### [PROBLEM DETAILS]
Until the last line is reached, keep transcribing the material exactly.

### [GIVEN MATERIAL]

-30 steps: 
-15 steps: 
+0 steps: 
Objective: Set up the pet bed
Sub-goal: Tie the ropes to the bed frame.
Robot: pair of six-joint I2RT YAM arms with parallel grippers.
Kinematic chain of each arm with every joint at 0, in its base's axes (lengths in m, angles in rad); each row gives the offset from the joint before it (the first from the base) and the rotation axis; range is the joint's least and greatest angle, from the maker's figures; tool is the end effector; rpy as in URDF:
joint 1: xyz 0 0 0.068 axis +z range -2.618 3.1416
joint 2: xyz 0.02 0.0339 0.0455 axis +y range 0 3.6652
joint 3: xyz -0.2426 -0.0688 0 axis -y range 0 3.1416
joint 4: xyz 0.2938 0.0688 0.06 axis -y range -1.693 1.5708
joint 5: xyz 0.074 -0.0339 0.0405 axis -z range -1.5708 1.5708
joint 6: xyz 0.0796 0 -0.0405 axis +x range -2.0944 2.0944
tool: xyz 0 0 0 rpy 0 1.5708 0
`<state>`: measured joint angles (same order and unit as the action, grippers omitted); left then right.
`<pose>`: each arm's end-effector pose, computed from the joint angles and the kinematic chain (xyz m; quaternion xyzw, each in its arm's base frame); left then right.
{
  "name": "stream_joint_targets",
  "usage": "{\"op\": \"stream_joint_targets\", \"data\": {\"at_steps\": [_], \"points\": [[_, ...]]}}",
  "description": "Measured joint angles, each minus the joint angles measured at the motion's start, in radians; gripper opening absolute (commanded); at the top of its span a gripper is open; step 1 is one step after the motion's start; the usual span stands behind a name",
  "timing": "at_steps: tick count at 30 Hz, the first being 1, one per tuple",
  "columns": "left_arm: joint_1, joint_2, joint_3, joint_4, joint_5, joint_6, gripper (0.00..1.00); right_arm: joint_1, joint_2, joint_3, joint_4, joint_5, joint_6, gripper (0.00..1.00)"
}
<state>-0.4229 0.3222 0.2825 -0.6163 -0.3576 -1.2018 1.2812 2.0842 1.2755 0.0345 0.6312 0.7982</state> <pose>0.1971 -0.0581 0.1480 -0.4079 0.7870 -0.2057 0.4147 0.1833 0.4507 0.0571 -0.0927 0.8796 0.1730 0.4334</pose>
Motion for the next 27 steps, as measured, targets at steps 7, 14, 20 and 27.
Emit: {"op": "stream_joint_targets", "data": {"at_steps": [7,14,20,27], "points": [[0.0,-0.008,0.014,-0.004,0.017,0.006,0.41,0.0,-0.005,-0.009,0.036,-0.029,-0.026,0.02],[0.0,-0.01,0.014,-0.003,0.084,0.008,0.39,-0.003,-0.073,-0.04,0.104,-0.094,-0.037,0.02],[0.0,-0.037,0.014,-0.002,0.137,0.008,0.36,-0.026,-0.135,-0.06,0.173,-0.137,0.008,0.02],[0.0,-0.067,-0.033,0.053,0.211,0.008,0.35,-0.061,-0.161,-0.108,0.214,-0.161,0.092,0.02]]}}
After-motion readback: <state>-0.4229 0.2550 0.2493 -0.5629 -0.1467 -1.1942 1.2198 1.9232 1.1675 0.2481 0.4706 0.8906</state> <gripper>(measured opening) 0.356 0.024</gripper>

### [RESULT FOR THIS TASK]
-30 steps: 
-15 steps: 
+0 steps: 
Objective: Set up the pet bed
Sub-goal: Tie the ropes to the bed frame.
Robot: pair of six-joint I2RT YAM arms with parallel grippers.
Kinematic chain of each arm with every joint at 0, in its base's axes (lengths in m, angles in rad); each row gives the offset from the joint before it (the first from the base) and the rotation axis; range is the joint's least and greatest angle, from the maker's figures; tool is the end effector; rpy as in URDF:
joint 1: xyz 0 0 0.068 axis +z range -2.618 3.1416
joint 2: xyz 0.02 0.0339 0.0455 axis +y range 0 3.6652
joint 3: xyz -0.2426 -0.0688 0 axis -y range 0 3.1416
joint 4: xyz 0.2938 0.0688 0.06 axis -y range -1.693 1.5708
joint 5: xyz 0.074 -0.0339 0.0405 axis -z range -1.5708 1.5708
joint 6: xyz 0.0796 0 -0.0405 axis +x range -2.0944 2.0944
tool: xyz 0 0 0 rpy 0 1.5708 0
`<state>`: measured joint angles (same order and unit as the action, grippers omitted); left then right.
`<pose>`: each arm's end-effector pose, computed from the joint angles and the kinematic chain (xyz m; quaternion xyzw, each in its arm's base frame); left then right.
{
  "name": "stream_joint_targets",
  "usage": "{\"op\": \"stream_joint_targets\", \"data\": {\"at_steps\": [_], \"points\": [[_, ...]]}}",
  "description": "Measured joint angles, each minus the joint angles measured at the motion's start, in radians; gripper opening absolute (commanded); at the top of its span a gripper is open; step 1 is one step after the motion's start; the usual span stands behind a name",
  "timing": "at_steps: tick count at 30 Hz, the first being 1, one per tuple",
  "columns": "left_arm: joint_1, joint_2, joint_3, joint_4, joint_5, joint_6, gripper (0.00..1.00); right_arm: joint_1, joint_2, joint_3, joint_4, joint_5, joint_6, gripper (0.00..1.00)"
}
<state>-0.4229 0.3222 0.2825 -0.6163 -0.3576 -1.2018 1.2812 2.0842 1.2755 0.0345 0.6312 0.7982</state> <pose>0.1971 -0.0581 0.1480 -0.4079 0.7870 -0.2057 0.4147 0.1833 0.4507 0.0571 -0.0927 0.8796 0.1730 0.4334</pose>
Motion for the next 27 steps, as measured, targets at steps 7, 14, 20 and 27.
Emit: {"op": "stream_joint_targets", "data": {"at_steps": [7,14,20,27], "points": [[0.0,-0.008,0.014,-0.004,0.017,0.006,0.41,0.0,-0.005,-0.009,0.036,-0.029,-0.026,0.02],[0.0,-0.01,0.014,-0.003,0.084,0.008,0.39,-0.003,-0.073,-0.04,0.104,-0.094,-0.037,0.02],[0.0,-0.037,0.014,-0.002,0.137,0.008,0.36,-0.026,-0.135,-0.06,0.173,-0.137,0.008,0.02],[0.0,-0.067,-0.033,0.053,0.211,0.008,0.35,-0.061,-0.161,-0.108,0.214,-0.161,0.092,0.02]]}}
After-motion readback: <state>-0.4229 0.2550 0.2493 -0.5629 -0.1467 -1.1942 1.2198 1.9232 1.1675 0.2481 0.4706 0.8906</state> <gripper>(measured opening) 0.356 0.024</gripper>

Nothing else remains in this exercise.